The World Bank data indicates a nearly 60 percent reduction in the extreme poverty rate between 1981 and 2008, from 52.2 percent to 22.4 percent. By far the largest reduction was in the East Asia and Pacific region (which includes the large nations of China, Indonesia, Viet Nam, the Philippines stretches westerly to Myanmar) where the extreme poverty rate dropped more than 80 percent from 77.2 percent to 14.3 percent. Reductions of more than 70 percent were also experienced in the Middle East and North Africa and Europe and Central Asia, which is by far the most affluent of the developing world regions as designated by the World Bank (generally Eastern Europe, including Russia and Ukraine and the Central Asian nations to the western border of China, such as Kazahkstan).
In 2008, approximately 650 million fewer people were living in extreme poverty than in 1981. This gain was dominated by East Asia and the Pacific, which experienced a reduction of 812 million people living below the extreme poverty line. Nearly all of the increase (181 million) in people living below the extreme poverty line occurred in Sub – Saharan Africa, a result of surging populations and still insufficient economic growth.
Even so all six of the regions experienced an increase in the number of people living above the extreme poverty line. Further, in four regions, the increase in people above the extreme poverty line was greater than the overall population increase, and was nearly equal in a fifth. The increase in above extreme poverty population was less than the overall increase only in Sub-Saharan Africa.
More than one half of the new population living above the extreme poverty line (1.37 billion) are in East Asia and the Pacific. Another quarter (0.65 billion) were in South Asia, which includes India, Pakistan and Bangladesh. Gains of from 155 million to 233 million were made in Sub-Saharan Africa, Latin America and the Caribbean and the Middle East and North Africa (in descending order). The sixth region, Europe and Central Asia had by far the lowest extreme poverty rate among the region, yet still managed a 50 million person improvement.
Developing World Poverty Line ($2.00 Daily per Capita)

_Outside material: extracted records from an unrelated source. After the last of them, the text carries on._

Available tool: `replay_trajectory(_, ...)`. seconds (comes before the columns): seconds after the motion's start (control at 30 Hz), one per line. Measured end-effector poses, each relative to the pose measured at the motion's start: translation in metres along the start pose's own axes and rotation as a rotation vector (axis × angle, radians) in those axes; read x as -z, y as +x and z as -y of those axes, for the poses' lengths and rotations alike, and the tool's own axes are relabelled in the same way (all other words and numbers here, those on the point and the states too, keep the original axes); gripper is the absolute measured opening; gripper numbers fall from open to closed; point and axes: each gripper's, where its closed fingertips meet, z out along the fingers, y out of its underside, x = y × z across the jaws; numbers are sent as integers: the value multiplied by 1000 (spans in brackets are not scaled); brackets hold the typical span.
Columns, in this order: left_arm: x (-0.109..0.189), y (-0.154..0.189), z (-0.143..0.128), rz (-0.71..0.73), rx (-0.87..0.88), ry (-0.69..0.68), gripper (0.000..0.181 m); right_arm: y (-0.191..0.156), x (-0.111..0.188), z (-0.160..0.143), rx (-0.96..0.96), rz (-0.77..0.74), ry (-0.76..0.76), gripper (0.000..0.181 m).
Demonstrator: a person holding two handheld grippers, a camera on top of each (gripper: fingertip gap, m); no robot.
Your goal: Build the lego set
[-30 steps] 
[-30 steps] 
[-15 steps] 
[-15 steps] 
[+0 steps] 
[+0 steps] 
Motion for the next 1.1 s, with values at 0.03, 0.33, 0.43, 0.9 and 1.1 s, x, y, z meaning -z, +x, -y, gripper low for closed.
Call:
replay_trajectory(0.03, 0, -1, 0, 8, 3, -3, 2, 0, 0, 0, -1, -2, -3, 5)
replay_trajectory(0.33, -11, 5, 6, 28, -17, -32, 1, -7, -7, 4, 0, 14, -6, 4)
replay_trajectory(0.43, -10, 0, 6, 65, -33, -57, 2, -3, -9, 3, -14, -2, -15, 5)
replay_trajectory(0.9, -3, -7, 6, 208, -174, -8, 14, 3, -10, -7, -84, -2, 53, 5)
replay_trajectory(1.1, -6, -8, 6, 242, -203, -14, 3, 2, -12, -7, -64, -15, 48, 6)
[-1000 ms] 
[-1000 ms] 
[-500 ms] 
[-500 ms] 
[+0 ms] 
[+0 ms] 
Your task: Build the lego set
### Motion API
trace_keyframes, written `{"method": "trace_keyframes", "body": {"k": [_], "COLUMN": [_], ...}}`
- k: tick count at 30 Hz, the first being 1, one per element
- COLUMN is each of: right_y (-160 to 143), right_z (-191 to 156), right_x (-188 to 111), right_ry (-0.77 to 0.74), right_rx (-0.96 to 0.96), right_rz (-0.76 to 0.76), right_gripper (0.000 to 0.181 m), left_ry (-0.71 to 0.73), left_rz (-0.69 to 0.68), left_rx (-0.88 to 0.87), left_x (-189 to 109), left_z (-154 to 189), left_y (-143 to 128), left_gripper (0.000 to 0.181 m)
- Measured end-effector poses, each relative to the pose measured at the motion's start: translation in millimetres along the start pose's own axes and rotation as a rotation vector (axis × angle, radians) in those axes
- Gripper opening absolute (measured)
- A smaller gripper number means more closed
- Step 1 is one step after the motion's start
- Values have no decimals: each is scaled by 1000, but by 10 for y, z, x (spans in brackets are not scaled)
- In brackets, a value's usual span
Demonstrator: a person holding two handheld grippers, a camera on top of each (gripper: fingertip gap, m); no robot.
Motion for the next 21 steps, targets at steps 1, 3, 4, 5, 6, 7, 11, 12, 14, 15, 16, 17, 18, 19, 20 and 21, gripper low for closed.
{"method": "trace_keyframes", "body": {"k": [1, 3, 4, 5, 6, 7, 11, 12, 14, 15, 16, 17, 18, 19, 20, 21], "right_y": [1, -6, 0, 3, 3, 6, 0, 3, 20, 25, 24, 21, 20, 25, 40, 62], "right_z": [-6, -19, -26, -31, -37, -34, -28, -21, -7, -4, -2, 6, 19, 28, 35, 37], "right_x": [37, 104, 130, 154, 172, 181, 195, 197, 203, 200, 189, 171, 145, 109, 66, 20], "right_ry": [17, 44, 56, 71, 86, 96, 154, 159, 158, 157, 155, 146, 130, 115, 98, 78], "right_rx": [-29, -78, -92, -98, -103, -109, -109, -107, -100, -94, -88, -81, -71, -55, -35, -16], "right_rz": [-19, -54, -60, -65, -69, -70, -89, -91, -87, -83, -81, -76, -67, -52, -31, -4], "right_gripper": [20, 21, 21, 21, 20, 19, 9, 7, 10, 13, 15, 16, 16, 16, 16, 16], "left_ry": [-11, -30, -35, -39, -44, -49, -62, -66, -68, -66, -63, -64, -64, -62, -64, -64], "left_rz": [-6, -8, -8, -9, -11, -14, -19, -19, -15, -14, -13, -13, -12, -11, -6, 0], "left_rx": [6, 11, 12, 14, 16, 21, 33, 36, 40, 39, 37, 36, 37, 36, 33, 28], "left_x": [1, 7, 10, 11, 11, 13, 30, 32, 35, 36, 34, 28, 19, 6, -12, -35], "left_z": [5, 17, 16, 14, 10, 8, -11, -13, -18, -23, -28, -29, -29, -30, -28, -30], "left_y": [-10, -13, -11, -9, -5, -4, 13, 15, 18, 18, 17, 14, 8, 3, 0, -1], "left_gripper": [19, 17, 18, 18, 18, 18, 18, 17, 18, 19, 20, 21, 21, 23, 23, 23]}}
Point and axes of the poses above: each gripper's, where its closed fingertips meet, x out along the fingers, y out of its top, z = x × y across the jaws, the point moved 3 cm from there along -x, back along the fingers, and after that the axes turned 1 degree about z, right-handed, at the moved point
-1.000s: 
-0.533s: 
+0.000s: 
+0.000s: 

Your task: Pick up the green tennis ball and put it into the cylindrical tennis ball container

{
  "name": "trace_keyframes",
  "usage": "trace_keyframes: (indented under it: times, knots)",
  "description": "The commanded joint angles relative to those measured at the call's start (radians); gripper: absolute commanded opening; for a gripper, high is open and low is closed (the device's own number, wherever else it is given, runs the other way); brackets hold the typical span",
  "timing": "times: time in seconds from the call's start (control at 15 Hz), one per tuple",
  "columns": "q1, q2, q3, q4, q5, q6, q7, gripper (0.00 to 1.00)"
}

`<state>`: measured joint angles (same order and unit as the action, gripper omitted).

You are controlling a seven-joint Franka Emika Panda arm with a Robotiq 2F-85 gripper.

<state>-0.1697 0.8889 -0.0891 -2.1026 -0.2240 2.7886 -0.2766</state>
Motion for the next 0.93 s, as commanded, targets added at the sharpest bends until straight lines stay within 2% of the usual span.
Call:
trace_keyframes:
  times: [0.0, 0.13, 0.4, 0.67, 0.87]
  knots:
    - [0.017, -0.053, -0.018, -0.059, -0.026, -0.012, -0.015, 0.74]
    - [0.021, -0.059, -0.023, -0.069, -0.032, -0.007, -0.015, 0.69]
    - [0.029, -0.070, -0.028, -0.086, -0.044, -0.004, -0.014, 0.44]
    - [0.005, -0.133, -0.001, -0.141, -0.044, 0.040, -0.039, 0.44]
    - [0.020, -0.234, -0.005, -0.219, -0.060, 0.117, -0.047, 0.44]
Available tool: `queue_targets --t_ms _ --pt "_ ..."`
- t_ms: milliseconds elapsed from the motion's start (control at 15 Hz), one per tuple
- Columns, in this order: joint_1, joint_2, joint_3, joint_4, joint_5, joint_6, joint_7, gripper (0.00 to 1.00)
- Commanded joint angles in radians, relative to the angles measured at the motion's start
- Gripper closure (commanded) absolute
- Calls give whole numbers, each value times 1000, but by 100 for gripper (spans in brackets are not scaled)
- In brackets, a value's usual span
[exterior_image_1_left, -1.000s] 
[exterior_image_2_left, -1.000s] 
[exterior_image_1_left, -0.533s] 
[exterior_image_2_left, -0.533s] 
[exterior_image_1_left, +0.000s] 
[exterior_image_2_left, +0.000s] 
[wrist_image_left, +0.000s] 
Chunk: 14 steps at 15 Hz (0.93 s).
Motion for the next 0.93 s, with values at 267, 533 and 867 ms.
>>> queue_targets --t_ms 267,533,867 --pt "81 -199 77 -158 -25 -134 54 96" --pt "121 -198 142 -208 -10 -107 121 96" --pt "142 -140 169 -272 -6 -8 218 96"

The success in reducing poverty was even more skewed to East Asia and the Pacific as measured against a somewhat higher average developing world poverty line of $2.00 daily per capita. The developing world under $2.00 poverty rate declined approximately one-third, from 69.7 percent to 43.1 percent
The largest reduction was in Europe and Central Asia, where such poverty is rapidly becoming a thing of the past. The poverty rate declined almost three-quarters, to 2.2 percent. The $2.00 poverty rate fell 64 percent in East Asia and the Pacific, from 92.5 percent to 33.4 percent. Each of the other four regions also experienced declines in the $2.00 poverty line.
There were 109 million fewer people living below the $2.00 poverty line in 2008 than in 1981. The improvement was heavily skewed toward East Asia and the Pacific, where there was a reduction of more than 650 million living below the $2.00 poverty line. There were, however, substantial increases in the number of people living below the $2.00 poverty line in South Asia (275 million) and Sub-Saharan Africa (316 million).
Nonetheless, more than 2.1 billion additional people lived above the $2.00 poverty line in 2008 than in 1981. All regions experienced gains. East Asia and the Pacific accounted for 1.2 billion of this number, followed by South Asia (341 million) and Latin America and the Caribbean (221 million).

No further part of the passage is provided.